▸ **TRY IT**: The line containing "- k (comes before" marks the end: write out exactly every line from the first line of the data below through that line, and only those.

▸ **DATA BELOW**:

■ ■ ■ ■

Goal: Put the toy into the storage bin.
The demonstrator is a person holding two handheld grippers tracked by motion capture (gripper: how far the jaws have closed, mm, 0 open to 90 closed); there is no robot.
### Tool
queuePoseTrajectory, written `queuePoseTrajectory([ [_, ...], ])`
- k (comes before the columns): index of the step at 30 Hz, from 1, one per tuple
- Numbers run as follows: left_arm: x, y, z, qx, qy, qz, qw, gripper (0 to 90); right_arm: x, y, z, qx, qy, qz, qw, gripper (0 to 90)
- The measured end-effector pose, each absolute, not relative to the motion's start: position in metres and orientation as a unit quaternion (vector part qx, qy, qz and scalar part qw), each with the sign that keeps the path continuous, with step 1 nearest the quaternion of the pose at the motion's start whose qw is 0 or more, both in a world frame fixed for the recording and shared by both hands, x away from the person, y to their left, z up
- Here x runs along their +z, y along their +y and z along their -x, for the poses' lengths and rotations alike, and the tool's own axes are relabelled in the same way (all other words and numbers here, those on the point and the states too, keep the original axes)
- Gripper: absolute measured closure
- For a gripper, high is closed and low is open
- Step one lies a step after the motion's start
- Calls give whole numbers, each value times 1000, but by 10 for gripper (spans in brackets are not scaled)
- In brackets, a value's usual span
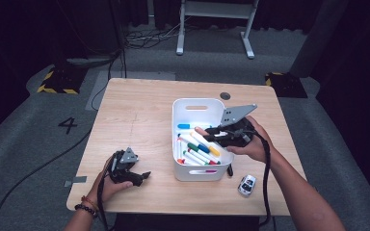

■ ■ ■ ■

▸ **SOLUTION**:
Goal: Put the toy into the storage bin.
The demonstrator is a person holding two handheld grippers tracked by motion capture (gripper: how far the jaws have closed, mm, 0 open to 90 closed); there is no robot.
### Tool
queuePoseTrajectory, written `queuePoseTrajectory([ [_, ...], ])`
- k (comes before the columns): index of the step at 30 Hz, from 1, one per tuple

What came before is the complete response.